### DIRECTIONS
Check every line of the data for the string "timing" and copy the ones that have it.

### THE INPUT
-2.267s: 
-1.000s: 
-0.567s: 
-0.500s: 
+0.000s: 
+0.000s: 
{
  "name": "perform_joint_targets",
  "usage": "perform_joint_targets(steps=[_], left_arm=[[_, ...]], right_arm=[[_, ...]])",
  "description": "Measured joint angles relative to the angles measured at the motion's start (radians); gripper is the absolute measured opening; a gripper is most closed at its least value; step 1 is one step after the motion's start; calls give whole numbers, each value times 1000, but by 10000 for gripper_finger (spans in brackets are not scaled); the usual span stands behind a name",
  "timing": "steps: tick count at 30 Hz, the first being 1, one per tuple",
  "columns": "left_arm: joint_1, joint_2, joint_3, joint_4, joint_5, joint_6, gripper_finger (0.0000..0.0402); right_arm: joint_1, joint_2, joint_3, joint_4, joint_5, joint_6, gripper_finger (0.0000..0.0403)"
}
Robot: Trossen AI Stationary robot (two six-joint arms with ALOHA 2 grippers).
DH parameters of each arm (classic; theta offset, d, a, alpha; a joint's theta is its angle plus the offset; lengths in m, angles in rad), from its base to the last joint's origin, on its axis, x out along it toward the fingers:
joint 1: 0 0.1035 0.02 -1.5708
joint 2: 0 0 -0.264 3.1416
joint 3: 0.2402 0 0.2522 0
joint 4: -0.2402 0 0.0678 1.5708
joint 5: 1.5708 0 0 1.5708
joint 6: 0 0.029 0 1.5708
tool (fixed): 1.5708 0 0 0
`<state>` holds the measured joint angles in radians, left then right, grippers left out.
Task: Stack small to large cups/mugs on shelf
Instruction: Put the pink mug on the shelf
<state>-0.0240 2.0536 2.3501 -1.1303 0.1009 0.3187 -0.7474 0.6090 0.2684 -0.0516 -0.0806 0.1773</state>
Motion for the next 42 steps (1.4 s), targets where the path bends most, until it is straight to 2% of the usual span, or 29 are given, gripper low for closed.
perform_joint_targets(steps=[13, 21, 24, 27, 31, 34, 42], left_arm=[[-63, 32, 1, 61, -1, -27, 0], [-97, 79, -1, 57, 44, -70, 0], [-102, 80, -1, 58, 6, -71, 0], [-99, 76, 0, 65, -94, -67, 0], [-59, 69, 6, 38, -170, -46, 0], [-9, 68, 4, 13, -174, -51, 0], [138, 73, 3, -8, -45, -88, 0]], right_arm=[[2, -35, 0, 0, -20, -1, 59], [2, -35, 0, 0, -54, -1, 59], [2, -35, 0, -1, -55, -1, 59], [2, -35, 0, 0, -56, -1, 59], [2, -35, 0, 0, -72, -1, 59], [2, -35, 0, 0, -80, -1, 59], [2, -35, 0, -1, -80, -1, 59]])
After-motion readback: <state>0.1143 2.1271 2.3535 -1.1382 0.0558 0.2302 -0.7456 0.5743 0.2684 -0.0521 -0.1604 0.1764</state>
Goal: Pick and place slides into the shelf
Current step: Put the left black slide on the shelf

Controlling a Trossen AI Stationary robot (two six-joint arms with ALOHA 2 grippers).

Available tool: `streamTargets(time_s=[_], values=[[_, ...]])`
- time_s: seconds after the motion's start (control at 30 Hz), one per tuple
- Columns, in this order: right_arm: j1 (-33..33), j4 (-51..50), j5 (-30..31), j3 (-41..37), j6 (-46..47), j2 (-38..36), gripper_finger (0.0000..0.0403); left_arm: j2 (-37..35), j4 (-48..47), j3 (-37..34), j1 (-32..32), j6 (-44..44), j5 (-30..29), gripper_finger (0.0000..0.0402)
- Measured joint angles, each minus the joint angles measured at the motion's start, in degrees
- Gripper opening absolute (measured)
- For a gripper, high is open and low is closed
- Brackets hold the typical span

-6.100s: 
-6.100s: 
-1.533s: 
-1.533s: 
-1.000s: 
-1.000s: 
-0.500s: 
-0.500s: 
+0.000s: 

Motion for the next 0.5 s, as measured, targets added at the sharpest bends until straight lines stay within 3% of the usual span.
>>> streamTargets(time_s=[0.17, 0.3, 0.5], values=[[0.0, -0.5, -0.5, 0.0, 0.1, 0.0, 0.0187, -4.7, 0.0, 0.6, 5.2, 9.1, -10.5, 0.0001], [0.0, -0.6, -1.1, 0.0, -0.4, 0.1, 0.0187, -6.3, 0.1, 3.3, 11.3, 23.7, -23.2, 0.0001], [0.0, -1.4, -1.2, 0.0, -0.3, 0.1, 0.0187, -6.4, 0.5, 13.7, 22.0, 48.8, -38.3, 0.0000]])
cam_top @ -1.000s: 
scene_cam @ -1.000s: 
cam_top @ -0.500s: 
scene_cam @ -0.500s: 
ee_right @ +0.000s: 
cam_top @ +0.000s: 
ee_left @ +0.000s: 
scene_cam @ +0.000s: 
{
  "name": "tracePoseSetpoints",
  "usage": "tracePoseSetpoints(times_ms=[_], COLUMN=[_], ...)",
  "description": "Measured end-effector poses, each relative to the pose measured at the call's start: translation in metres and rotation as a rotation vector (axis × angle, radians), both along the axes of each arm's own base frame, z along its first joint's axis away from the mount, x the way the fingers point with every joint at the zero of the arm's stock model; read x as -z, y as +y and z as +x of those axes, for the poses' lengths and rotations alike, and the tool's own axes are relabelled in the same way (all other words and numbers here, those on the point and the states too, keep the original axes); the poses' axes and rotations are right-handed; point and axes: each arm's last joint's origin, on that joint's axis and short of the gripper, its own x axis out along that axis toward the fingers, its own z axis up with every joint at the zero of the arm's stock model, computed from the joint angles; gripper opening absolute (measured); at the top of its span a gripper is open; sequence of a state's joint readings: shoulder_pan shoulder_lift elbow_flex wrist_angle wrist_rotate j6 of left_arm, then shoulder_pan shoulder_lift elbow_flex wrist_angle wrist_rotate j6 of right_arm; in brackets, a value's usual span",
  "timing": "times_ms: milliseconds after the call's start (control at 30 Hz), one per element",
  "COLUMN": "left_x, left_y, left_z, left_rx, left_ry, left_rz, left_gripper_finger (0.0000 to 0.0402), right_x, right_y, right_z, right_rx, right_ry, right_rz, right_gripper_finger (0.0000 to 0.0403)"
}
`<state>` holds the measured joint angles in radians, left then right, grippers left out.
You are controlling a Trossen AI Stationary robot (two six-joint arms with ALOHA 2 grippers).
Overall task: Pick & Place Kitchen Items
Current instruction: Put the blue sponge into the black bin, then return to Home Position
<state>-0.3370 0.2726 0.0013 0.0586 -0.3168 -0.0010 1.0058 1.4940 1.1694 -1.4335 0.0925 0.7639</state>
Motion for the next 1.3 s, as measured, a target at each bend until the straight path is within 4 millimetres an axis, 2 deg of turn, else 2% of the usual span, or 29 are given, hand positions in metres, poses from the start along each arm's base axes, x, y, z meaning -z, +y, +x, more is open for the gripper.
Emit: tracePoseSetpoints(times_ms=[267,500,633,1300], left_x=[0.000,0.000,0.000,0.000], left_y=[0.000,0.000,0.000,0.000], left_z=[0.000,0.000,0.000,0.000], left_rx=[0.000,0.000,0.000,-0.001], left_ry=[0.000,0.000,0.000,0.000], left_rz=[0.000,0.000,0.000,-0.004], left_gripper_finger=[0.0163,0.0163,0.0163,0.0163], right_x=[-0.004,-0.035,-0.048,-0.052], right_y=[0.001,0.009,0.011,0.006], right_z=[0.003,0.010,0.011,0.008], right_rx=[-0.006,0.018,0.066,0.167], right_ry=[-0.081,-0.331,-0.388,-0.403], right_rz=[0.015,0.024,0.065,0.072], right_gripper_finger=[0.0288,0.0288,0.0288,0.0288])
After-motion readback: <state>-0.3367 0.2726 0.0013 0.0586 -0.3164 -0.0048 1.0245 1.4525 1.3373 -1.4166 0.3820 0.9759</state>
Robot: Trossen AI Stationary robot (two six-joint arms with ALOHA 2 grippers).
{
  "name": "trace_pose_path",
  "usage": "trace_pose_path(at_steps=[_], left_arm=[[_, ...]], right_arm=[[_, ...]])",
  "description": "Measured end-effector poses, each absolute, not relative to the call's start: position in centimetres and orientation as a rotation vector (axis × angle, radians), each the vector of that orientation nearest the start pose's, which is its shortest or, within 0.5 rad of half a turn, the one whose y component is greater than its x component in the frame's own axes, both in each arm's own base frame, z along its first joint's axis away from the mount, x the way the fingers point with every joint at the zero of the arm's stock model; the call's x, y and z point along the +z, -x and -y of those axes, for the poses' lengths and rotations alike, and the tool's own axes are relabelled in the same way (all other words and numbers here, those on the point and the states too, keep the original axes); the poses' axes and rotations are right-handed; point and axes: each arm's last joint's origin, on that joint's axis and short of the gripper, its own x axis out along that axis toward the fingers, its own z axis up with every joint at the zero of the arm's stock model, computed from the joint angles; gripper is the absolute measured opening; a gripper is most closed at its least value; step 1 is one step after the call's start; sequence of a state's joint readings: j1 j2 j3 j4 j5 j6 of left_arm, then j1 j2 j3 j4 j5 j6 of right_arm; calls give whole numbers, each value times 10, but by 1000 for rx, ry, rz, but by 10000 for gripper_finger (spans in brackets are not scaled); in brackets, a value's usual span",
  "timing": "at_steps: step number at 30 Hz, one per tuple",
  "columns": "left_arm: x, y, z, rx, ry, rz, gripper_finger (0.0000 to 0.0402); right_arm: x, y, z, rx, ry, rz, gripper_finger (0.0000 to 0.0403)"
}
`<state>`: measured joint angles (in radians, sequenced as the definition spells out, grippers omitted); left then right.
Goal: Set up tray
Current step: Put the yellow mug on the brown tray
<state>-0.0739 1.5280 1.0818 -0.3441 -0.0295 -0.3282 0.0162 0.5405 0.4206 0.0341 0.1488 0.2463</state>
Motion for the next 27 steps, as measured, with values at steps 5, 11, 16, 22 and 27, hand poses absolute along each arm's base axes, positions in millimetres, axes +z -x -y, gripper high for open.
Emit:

### OUTPUT FOR THIS TASK
  "timing": "steps: tick count at 30 Hz, the first being 1, one per tuple",
  "timing": "times_ms: milliseconds after the call's start (control at 30 Hz), one per element",
  "timing": "at_steps: step number at 30 Hz, one per tuple",

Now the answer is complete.